Yes, Ben "Helicopter" Benanke, Chairman of the New York Federal Reserve Bank has decided to quantitatively ease another $600bn on top of the $1.75 trillion he has already printed so far. This new money will be drip fed into the US economy at the rate of $75bn a month until the middle of next year. Specifically it will be used to buy bonds thus converting "savings" into cash. Ben will be looking to buy "distressed" bonds (unlike in the UK where Merv only buys gilts with his QE money.)
This is expected to have two beneficial effects (i) money market interest rates should fall, and (ii) banks should hand out more money to companies, because cash earns nothing sitting in their vaults.
In practice what happened last time Ben did this is that new money mainly got spent buying things on the stock market. The banks don't see why they should take a risk lending the money to people when they can just use it to buy paper that yields a nice return. So a stock market boom is to be expected. In fact, it's too late to expect it, it happened as soon as Ben announced the new QE yesterday. (And much of it had already been priced in.)
Now, here in the UK Merv has just today announced that QE will be held at £200bn and the base rate is sticking at 0.5% for yet another month. This must be irking him somewhat. The UK QE is equivalent to 12% of GDP and since our economy only grew about 3% over the last year we currently have a "real" growth rate of -9%. Merv would love to QE some more to fend off the possibility of a double-dip recession, especially since the second dip would be the real recession, much deeper than the 2008 recession.
But unfortunately Merv has been presenting QE as the solution to deflation, but we currently have inflation, CPI and RPI are about 50% over target.
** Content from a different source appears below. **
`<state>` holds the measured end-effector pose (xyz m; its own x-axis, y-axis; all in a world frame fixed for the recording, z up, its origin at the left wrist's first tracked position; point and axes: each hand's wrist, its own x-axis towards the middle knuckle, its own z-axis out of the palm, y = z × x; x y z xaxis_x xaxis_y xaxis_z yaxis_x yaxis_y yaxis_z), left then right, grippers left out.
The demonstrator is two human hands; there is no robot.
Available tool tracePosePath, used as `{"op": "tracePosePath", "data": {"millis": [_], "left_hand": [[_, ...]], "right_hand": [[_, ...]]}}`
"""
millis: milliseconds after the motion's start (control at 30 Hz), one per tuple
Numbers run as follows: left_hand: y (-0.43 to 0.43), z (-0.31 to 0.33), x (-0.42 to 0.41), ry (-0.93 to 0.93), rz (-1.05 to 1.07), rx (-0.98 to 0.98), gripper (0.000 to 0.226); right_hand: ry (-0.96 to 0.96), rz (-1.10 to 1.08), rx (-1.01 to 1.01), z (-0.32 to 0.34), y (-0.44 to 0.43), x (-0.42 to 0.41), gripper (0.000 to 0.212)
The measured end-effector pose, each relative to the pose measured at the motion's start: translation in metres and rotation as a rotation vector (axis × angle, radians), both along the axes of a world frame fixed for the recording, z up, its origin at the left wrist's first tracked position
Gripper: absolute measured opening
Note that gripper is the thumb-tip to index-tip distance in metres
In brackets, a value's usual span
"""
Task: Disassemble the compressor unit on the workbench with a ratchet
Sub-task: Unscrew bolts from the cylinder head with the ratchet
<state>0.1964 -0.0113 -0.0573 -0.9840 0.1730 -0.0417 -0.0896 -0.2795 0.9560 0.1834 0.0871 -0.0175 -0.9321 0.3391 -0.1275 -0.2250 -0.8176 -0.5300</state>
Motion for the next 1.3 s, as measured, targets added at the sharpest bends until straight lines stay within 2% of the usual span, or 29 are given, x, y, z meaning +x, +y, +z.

Merv can't bring himself to say: I've lost control of inflation but I'm going to print more money anyway because I've also lost control of growth. (At least in USA they do have some genuine deflation going on, house prices falling, etc. That said, see a critique of Ben here.) None of that here in the UK.
However, I wouldn't totally guarantee that Merv will hold his nerve forever. He may decide to QE anyway. He's got big inflation booster coming up in the form of the VAT rise to 20% in January, up from the current 17.5%. He might claim this is somehow an "artificial" inflation that doesn't really count.
Of course it may not count to him, but you'll still notice it when you go shopping.